## Work to complete
Sift the listing for lines that hold the string "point" and pull them out.

## Stored data

^^^^^^^^

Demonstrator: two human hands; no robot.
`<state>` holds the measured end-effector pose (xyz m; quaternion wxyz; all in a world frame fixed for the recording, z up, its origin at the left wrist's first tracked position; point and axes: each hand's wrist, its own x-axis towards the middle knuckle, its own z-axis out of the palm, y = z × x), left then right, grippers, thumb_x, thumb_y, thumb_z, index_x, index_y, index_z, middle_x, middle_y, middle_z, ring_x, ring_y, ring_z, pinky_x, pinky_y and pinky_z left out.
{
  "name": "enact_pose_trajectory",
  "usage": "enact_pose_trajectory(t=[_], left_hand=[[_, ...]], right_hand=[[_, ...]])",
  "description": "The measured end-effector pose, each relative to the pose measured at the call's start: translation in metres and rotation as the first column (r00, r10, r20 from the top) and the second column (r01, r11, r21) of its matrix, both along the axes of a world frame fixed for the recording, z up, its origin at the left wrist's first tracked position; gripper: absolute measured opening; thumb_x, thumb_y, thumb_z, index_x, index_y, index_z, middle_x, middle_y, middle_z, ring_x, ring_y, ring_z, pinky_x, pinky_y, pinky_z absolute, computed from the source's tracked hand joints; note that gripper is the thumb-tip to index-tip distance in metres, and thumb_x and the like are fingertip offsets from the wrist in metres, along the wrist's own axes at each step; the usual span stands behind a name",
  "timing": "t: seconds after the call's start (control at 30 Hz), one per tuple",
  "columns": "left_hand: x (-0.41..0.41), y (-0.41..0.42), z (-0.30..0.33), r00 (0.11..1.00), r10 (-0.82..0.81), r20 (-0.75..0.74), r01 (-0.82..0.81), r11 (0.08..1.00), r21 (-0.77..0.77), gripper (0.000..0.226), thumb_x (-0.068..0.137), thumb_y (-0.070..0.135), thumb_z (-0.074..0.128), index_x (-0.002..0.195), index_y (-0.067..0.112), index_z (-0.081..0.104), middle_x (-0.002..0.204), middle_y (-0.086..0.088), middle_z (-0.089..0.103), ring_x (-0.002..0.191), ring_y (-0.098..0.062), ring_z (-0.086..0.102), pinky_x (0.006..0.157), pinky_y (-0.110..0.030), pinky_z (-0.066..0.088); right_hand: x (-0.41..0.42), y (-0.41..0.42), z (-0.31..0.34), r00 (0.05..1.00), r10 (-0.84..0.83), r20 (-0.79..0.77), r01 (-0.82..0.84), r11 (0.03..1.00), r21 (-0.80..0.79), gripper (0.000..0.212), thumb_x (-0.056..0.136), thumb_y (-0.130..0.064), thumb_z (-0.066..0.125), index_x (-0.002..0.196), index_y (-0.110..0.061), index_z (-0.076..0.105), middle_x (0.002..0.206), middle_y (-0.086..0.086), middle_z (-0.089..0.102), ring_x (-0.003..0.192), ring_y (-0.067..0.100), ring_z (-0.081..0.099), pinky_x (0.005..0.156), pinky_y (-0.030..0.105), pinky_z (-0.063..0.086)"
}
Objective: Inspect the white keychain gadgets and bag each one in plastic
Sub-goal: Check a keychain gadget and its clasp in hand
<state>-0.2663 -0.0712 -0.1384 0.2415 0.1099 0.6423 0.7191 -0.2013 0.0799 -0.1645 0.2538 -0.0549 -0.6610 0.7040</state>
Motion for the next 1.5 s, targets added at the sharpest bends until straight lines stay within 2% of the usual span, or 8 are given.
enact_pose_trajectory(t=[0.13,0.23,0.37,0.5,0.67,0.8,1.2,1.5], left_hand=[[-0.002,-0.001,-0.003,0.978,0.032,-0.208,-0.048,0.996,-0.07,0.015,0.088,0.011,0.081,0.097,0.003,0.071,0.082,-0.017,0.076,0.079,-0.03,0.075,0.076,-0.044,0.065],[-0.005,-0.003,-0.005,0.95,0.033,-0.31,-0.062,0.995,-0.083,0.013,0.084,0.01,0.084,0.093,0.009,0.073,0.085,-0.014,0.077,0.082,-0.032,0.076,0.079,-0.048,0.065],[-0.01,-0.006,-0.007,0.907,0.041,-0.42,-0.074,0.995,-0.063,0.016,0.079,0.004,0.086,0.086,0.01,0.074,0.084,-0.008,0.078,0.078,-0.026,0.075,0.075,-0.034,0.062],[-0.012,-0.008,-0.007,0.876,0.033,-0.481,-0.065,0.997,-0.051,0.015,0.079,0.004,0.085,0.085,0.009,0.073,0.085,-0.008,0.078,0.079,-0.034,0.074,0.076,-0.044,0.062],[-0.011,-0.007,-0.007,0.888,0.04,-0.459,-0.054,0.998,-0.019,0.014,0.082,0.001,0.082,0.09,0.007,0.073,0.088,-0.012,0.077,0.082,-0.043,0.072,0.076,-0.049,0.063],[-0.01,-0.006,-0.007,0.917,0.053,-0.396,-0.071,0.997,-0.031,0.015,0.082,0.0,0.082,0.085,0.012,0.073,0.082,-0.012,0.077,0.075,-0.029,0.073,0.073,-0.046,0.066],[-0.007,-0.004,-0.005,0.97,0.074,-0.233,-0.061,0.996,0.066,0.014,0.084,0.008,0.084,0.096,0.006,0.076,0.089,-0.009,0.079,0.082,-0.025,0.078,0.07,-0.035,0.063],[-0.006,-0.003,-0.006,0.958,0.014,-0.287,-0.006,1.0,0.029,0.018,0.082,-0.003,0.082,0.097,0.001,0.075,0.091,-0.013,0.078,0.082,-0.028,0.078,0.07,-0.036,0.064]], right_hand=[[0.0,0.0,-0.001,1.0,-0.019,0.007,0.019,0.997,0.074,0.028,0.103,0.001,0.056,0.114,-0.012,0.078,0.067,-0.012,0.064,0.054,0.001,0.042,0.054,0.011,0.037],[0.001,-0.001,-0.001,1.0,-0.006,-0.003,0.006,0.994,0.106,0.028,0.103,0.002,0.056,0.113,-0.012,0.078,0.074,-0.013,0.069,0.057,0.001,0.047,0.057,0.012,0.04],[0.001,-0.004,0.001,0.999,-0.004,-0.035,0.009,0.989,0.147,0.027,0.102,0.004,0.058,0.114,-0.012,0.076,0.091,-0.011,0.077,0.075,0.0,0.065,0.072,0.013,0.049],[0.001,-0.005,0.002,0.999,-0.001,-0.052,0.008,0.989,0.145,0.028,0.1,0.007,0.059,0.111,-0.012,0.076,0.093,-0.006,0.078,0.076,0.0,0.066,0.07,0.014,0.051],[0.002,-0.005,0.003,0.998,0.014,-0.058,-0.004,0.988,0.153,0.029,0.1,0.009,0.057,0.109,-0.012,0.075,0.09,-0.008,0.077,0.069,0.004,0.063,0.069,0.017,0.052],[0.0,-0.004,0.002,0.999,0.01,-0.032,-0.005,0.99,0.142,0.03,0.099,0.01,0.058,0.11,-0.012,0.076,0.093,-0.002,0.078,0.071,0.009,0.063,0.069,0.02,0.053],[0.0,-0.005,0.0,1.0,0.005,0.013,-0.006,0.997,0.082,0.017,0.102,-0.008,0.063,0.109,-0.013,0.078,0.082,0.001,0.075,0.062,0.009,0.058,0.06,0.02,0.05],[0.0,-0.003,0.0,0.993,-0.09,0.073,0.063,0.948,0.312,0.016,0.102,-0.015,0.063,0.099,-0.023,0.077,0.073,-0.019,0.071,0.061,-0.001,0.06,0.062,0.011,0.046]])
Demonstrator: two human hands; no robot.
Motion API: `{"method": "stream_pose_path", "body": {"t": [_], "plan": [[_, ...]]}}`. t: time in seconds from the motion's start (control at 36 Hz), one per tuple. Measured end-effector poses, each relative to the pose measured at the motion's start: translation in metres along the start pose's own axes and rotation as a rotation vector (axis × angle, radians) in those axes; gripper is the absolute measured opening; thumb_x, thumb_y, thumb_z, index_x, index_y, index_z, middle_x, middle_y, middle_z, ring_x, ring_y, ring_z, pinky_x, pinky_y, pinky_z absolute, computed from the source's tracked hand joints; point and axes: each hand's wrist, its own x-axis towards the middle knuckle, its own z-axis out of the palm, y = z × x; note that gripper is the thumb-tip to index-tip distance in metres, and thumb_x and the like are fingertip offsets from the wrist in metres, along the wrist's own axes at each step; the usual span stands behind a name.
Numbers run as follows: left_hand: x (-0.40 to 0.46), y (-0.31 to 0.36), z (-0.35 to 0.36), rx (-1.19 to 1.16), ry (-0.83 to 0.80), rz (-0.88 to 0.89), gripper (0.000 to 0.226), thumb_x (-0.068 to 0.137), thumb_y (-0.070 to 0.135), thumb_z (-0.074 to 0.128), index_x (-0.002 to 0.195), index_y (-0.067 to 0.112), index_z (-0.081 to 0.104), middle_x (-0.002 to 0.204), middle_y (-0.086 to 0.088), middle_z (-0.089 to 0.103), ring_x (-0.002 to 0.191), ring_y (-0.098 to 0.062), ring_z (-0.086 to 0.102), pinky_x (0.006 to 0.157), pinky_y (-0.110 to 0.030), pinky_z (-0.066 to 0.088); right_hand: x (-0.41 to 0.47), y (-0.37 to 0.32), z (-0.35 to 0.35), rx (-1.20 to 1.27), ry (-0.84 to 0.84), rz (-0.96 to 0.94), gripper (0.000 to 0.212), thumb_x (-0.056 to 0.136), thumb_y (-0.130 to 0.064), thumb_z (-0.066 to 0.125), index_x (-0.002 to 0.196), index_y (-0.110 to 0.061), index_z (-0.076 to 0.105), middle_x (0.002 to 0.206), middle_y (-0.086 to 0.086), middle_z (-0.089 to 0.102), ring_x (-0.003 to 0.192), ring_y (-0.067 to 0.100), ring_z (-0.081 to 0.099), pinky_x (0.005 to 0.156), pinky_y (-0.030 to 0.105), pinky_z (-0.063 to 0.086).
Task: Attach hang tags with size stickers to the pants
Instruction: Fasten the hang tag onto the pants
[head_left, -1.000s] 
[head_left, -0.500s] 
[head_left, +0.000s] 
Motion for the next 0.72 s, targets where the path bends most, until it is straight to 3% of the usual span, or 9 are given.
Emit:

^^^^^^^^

## Task response
`<state>` holds the measured end-effector pose (xyz m; quaternion wxyz; all in a world frame fixed for the recording, z up, its origin at the left wrist's first tracked position; point and axes: each hand's wrist, its own x-axis towards the middle knuckle, its own z-axis out of the palm, y = z × x), left then right, grippers, thumb_x, thumb_y, thumb_z, index_x, index_y, index_z, middle_x, middle_y, middle_z, ring_x, ring_y, ring_z, pinky_x, pinky_y and pinky_z left out.
Motion API: `{"method": "stream_pose_path", "body": {"t": [_], "plan": [[_, ...]]}}`. t: time in seconds from the motion's start (control at 36 Hz), one per tuple. Measured end-effector poses, each relative to the pose measured at the motion's start: translation in metres along the start pose's own axes and rotation as a rotation vector (axis × angle, radians) in those axes; gripper is the absolute measured opening; thumb_x, thumb_y, thumb_z, index_x, index_y, index_z, middle_x, middle_y, middle_z, ring_x, ring_y, ring_z, pinky_x, pinky_y, pinky_z absolute, computed from the source's tracked hand joints; point and axes: each hand's wrist, its own x-axis towards the middle knuckle, its own z-axis out of the palm, y = z × x; note that gripper is the thumb-tip to index-tip distance in metres, and thumb_x and the like are fingertip offsets from the wrist in metres, along the wrist's own axes at each step; the usual span stands behind a name.

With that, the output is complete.